- Capitalism and Alternatives -


Posted by: Piper on February 14, 19100 at 11:26:06:

In Reply to: White Flag? posted by Hank on February 11, 19100 at 14:37:10:

: : Piper: That behaviourist paper that purports to refute Chomsky is located here.

: What could you mean by 'white flag?' I was only saying that this discussion has only a tenuous relation to what this board is about, and so I was trying to end it. Skinner's Behaviorism (God, Piper, "operant conditioning"!) cannot answer for first language acquisition, okay? Chomsky was right in rejecting it. But, is his model (transformational grammar, principles and parameters, etc) the ONLY alternative to Behaviorism? That's the next question, and it has only a minute relevance to capitalism and the alternatives. So, I'm not going to get really far into it. Generally, we shouldn't get very far from the topic, right?

Piper: I'm sure that if we get too far off topic McSpotlight will send us to the 'anything else' room.

: For now, I'll just say that I glanced over your link and thanks. If I get a chance in the next few days, I'll post something at THE TOP pf this board which goes into further detail. But my discussion won't be exhaustive, because like I said it really is beyond the scope of this board.

: : Behaviorism, by definition, denies anything to the mind beyond dispositions to respond in certain ways to certain stimuli. This includes the Behavioralist view of linguistic competetence, stated in Skinner's book. In contrast, Chomsky says that every human mind has a MENTAL ORGAN SPECIFIC TO LANGUAGE which is INTRICATELY STRUCTURED. It is structured (or, to use a computer metaphor, 'hard-wired') PRIOR TO ENVIRONMENTAL CONDITIONING.

: : Piper: again i do not believe skinner talked about 'stimuli'.

: Right, "Operant Conditioning", is the general term but the discrete units (e.g. words spoken to a to a two-year old) can be called stimuli. And, right, Skinner and behaviorists did not and do not deny genetic endowment.

: : I beileve it has been orthodoxy since Kant that the mind is structured a priori and 'awoken' by experience. This was the solution to the rationalist/empiricist dispute.

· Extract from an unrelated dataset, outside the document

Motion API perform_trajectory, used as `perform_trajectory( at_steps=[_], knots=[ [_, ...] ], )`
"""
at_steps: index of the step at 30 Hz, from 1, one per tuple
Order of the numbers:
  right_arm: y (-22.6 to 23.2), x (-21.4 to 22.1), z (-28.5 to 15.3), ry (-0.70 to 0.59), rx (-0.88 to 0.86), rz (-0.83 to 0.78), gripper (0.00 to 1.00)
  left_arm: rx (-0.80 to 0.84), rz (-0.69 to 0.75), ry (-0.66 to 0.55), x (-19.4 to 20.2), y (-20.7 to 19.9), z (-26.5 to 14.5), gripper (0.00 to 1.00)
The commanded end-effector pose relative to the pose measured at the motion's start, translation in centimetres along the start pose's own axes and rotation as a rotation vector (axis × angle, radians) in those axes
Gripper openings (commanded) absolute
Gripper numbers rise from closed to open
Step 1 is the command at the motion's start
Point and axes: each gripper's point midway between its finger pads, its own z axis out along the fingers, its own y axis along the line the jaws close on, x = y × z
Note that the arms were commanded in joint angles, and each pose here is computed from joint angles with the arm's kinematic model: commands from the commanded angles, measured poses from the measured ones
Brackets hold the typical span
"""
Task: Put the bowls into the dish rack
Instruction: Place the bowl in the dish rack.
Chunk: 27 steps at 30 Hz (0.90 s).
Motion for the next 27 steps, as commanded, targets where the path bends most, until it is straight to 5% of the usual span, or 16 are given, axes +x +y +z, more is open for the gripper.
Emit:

: Right, but behaviorialism is loathe to attribute anything to innate properties in the human mind, and they're certainly not going to agree with Chomsky's notion that the LAD is intricately structured and that all human languages are, basically, the same. It's hard to get research grants to Bali if you're saying things like that!

Piper: I was just pointing out that Chomsky's solution is basic orthodoxy. Indeed i don't fundamentally disagree with him, unless he posits mental representations (can't remember, but i know his associate Fodor does).

The thing that annoys me about the Skinner/Chomsky debate (if we can call it that) is that it seems to me that it is an arguable case that Skinner was rebutted on false premesis.